Generally speaking, when we look at the current state of our Catholic faith among the young, most of the data we see is not good. As we look at “age strata” of the population, the regular practice of the faith (measured via attendance at Sunday Mass) is highest among the elderly and drops off with each successive generation. Among the youngest generation (the “millennials,” as they are often called) it is estimated that of those who were baptized as Catholic, less than 10% are currently attending Sunday Mass with any regularity. This is a great crisis for the Church that all of us are called to try to understand and address lest Catholicism all but disappear from our country in the decades ahead.
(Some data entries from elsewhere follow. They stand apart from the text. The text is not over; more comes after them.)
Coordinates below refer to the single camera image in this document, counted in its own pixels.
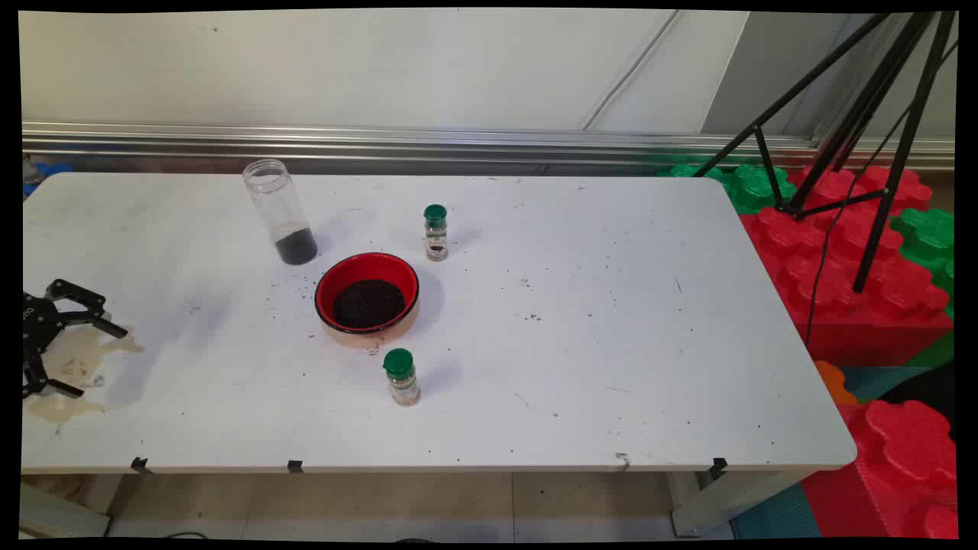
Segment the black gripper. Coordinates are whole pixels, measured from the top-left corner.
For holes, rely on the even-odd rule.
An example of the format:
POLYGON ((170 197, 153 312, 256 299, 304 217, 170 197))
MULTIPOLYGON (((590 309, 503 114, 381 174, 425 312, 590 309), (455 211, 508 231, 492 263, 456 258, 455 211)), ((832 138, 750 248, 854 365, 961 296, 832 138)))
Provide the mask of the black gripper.
POLYGON ((125 338, 126 328, 113 324, 105 317, 105 297, 63 279, 47 286, 42 297, 22 296, 22 397, 60 393, 80 398, 84 390, 62 380, 50 378, 44 368, 42 353, 58 337, 62 328, 91 325, 113 338, 125 338), (60 311, 56 303, 69 300, 83 310, 60 311))
However, the news is not all bad. Those who attend Mass at the Dominican monastery in North Guilford
have surely noticed that over the last few weeks, there has been a young woman there who first was sitting “outside” the grill, then after two weeks of quarantine has joined the community on the inside. She is in the final stages of discerning a possible call to join the community as a cloistered nun. If she does, she will join several other young women who, over the last few years, have discerned that calling and are now in the formation process to be fully professed Dominican nuns.
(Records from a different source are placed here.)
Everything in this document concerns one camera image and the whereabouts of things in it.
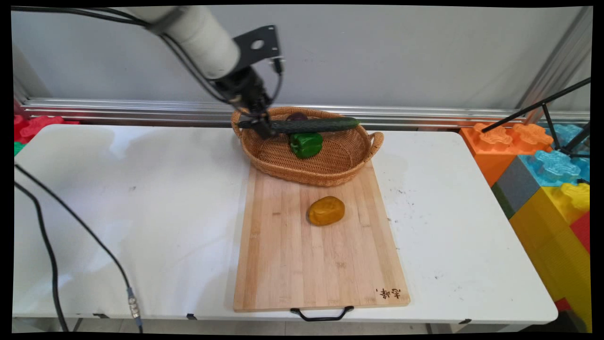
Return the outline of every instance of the cable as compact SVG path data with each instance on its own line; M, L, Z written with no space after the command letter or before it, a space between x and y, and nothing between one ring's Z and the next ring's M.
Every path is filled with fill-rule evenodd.
M27 172L24 168L22 168L16 162L15 162L14 166L19 171L21 171L21 173L23 173L23 175L28 177L30 180L34 181L35 184L39 185L40 188L42 188L47 194L49 194L55 200L57 200L57 202L59 202L59 204L61 204L63 206L63 208L65 208L65 210L67 210L71 214L71 216L73 216L84 227L84 229L86 229L88 234L90 234L90 236L92 236L92 238L98 243L98 245L101 246L101 248L103 248L103 250L105 250L105 252L107 252L107 254L111 257L111 259L114 261L114 263L120 269L121 275L124 278L124 282L126 283L126 291L128 292L128 305L130 307L130 313L132 314L134 321L136 322L137 326L139 327L139 330L142 332L143 331L143 321L141 319L140 311L138 309L137 299L134 296L134 292L132 291L130 282L128 282L128 277L126 276L126 273L124 272L124 269L122 268L122 266L121 266L120 262L117 260L117 258L103 244L103 242L101 242L101 240L98 239L98 237L92 232L92 230L90 230L90 228L86 225L86 223L84 223L84 221L82 221L82 219L78 215L76 215L76 213L73 210L71 210L71 208L69 208L69 206L67 206L67 204L65 204L65 202L63 202L63 200L61 200L54 192L52 192L52 190L48 189L44 184L42 184L42 182L40 182L36 177L33 177L33 175L31 175L29 172ZM35 197L33 195L29 194L29 196L31 199L33 199L33 200L35 200L35 202L37 202L37 200L35 199ZM39 203L36 203L36 209L38 209L38 208L39 208ZM39 210L38 218L40 221L42 221L42 210L41 209ZM45 234L46 234L46 232L44 230L42 230L42 235L43 235L43 237L46 238ZM52 250L50 249L50 243L47 244L47 248L49 250L49 254L51 257L51 263L54 263L54 266L53 266L53 285L54 285L55 279L56 279L56 277L54 275L55 268L56 268L56 262L54 260L54 255L52 254ZM60 310L58 291L57 291L57 296L56 296L56 300L55 300L55 308Z
M149 25L148 22L145 22L144 20L141 20L141 19L137 18L136 16L134 16L132 14L128 14L126 12L122 12L120 10L116 10L116 9L109 8L109 7L75 7L75 8L79 8L79 9L82 9L82 10L92 10L92 11L111 13L111 14L122 16L122 17L127 18L127 19L131 19L133 21L140 21L144 25Z
M147 27L150 25L148 22L140 20L134 15L130 15L128 13L116 10L114 8L107 8L107 7L65 7L65 8L60 8L60 7L11 6L10 9L13 11L32 11L32 12L44 12L44 13L70 13L70 14L76 14L76 15L90 16L92 18L103 19L103 20L108 20L108 21L121 22L124 24L138 25L138 26L142 26L142 27ZM101 15L101 14L86 11L86 10L110 13L113 15L122 16L122 17L124 17L124 19L116 18L113 16ZM180 46L179 43L176 42L176 40L174 40L174 38L172 38L168 34L162 34L159 37L169 47L169 49L172 50L172 52L181 61L181 63L187 69L187 71L193 76L193 78L197 81L197 83L199 85L201 85L201 87L207 93L209 93L214 99L218 100L219 102L231 105L241 115L249 116L249 114L242 111L241 108L239 108L237 105L231 103L230 101L228 101L224 98L221 98L219 95L214 94L214 92L210 90L210 87L211 87L210 81L206 77L204 77L203 73L201 73L201 71L199 70L197 65L192 61L192 59L188 55L188 53ZM280 71L280 67L281 67L280 59L275 58L274 62L275 62L275 67L279 68L279 71L277 71L277 69L275 69L275 72L277 72L279 74L279 80L277 83L277 88L275 89L275 93L274 93L271 101L269 102L269 105L271 105L274 102L275 98L279 94L279 91L281 90L281 83L283 81L283 76L281 75L281 71Z
M92 238L98 243L98 245L101 246L101 248L103 248L103 250L105 250L105 252L107 252L107 254L115 262L117 267L120 269L121 276L124 277L124 282L126 283L126 286L130 287L130 283L128 282L128 277L126 277L126 273L124 272L124 269L121 267L120 262L115 258L113 253L103 244L103 242L101 242L101 240L99 240L98 237L96 235L94 235L94 233L92 232L92 230L90 230L90 228L86 225L86 223L84 223L84 221L82 221L82 219L73 210L71 210L71 208L69 206L67 206L67 204L65 204L65 202L63 202L63 200L61 200L59 198L59 196L57 196L54 192L52 192L52 190L48 189L36 177L33 177L29 172L27 172L24 168L22 168L21 165L18 165L15 163L14 166L19 171L21 171L21 173L23 173L23 175L27 176L30 180L34 181L34 183L39 185L40 188L44 189L44 191L46 191L48 195L52 196L55 200L57 200L57 202L59 202L59 204L61 204L63 206L63 208L65 208L65 210L67 210L71 214L71 216L73 216L84 227L84 229L86 229L86 231L90 234L90 236L92 236Z
M63 316L63 310L61 309L61 302L59 301L59 274L57 268L57 260L54 257L53 248L50 246L50 241L48 240L48 235L46 234L46 228L44 227L44 218L42 217L42 208L40 207L40 202L38 202L37 198L32 195L27 189L23 188L16 181L14 182L14 186L17 189L21 190L27 197L29 197L36 206L36 213L38 217L38 223L40 224L40 232L42 233L42 239L44 240L44 245L46 246L46 250L48 251L48 257L50 257L50 264L53 268L53 301L54 301L54 309L57 312L57 316L59 317L59 323L61 324L61 328L63 332L68 332L69 328L67 327L67 323L65 322L65 317Z
M279 73L278 75L279 75L279 80L277 80L277 87L275 89L275 93L272 95L269 105L272 105L275 102L275 99L279 95L279 91L281 91L281 83L283 83L283 74Z
M90 16L92 18L103 19L108 21L120 22L122 24L130 24L137 26L145 26L143 21L134 21L130 19L121 19L114 16L102 15L84 10L78 10L75 8L57 8L57 7L27 7L27 6L11 6L11 11L25 11L25 12L42 12L42 13L69 13L83 16Z
M197 65L195 65L195 63L191 60L191 57L180 46L180 44L178 44L176 42L176 40L174 40L174 38L172 38L168 34L163 34L163 35L160 35L159 37L172 50L172 52L176 55L176 57L178 57L178 60L181 61L183 66L193 76L193 78L195 78L195 80L201 85L201 87L204 88L205 91L207 91L212 97L214 97L214 99L218 100L219 102L222 102L225 104L229 103L226 99L220 98L220 97L218 97L218 95L216 95L212 91L210 91L210 89L207 87L207 85L201 79L206 80L206 81L208 81L208 80L205 77L203 77L203 74L199 71L199 69L197 68Z

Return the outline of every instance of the red foam block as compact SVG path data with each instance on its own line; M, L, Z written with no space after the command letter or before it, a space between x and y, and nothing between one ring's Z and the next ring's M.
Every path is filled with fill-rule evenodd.
M556 308L558 309L558 312L564 312L565 310L573 310L570 307L570 303L568 303L568 301L566 300L566 298L562 298L562 299L554 302L554 304L556 305Z
M40 132L44 127L52 124L62 124L64 122L62 117L48 117L42 116L30 120L29 126L21 129L21 137L29 143L31 139Z
M15 115L14 117L14 141L23 143L23 137L21 137L21 130L27 127L30 123L23 118L23 116Z
M578 220L576 220L571 226L570 229L577 236L583 247L587 250L589 254L590 252L590 212L586 212L585 215L581 216Z

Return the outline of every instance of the black metal handle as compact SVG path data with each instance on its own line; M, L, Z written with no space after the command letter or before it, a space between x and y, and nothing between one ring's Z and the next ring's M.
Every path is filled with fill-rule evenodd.
M353 306L346 306L344 307L344 310L342 311L342 314L340 314L339 316L335 316L335 317L331 317L331 318L307 318L306 316L304 316L304 314L302 314L302 312L300 311L299 308L292 308L289 311L294 313L294 314L298 314L300 315L300 317L304 320L304 321L337 321L337 320L342 320L342 318L344 317L344 315L346 313L348 313L349 311L355 309Z

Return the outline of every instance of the gray foam block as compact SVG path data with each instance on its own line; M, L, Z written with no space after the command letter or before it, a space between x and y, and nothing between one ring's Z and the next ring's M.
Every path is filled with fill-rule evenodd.
M518 211L539 190L539 183L518 156L503 172L497 185L514 212Z

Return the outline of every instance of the white table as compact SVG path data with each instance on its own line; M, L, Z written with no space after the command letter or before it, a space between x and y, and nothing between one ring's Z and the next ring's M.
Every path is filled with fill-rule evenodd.
M554 320L550 296L461 137L384 134L373 164L411 304L355 309L345 320L471 319L517 329ZM229 129L51 125L15 159L114 252L143 319L300 319L232 309L249 161ZM111 259L17 170L15 179L43 207L65 316L130 318ZM17 189L14 201L13 316L56 316L34 206Z
This past week, our province of Dominican friars welcomed eleven young men to our novitiate house in Cincinnati to begin their discernment with us. On August 8th, the feast of St. Dominic, they received the Dominican habit and their religious names. Over the next year they will live the life of a Dominican friar (as novices) and, if they still feel called and they are judged worthy by the community there, they will make their first profession of vows (temporary vows) next August and then move on to our “seminary” (or as we call it in Latin, studium generale) in Washington, DC the Dominican House of Studies to begin their academic formation in preparation for the priesthood. This continues a trend we have seen over the last decade or so, where the number of vocations we are receiving are at levels we hadn’t seen in 40+ years.
In recent years, many of our Dominican monasteries of cloistered nuns, some of our communities of active Dominican sisters, and certainly our own province of Dominican friars have seen increase seven explosive growth in new vocations. While this is not true of all dioceses and religious orders, it is certainly true of some outside our Dominican charism as well. Groups like the Franciscan friars (and sisters) of the Renewal, the Sisters of Life, some of the onasteries in the Benedictine and Norbertine traditions, and others have seen similar trends. Even in the midst of a younger generation that seems to be “losing the faith,” God is calling and open hearts are hearing and answering the call. This news ought to be a great joy for all of us, and is a sign that even in our day God continues to bring a spiritual fruitfulness to our Church.
I would ask every person reading this to please pray for these young men and women who have embarked upon the beginning stages of priestly or religious life. Pray for their continued discernment and (if it be God’s will) their perseverance. Please also pray for the young men and women out there whom God is still calling, that they might answer the call. And for any of the young out there reading this, let me simply say this: if you think you may be feeling
God calling you to this vocation… listen. Don’t ignore His call, or pretend you aren’t hearing it. I tried that myself for several years. Trust me: it won’t work! (Haha). Please know that if He is calling you to this life, then to say your “yes” will put you on the greatest adventure, and bring you a greater joy, than you can possibly imagine. It is an AMAZING thing to follow Him in a priestly or religious vocation. All He needs is your open heart. He will do the rest.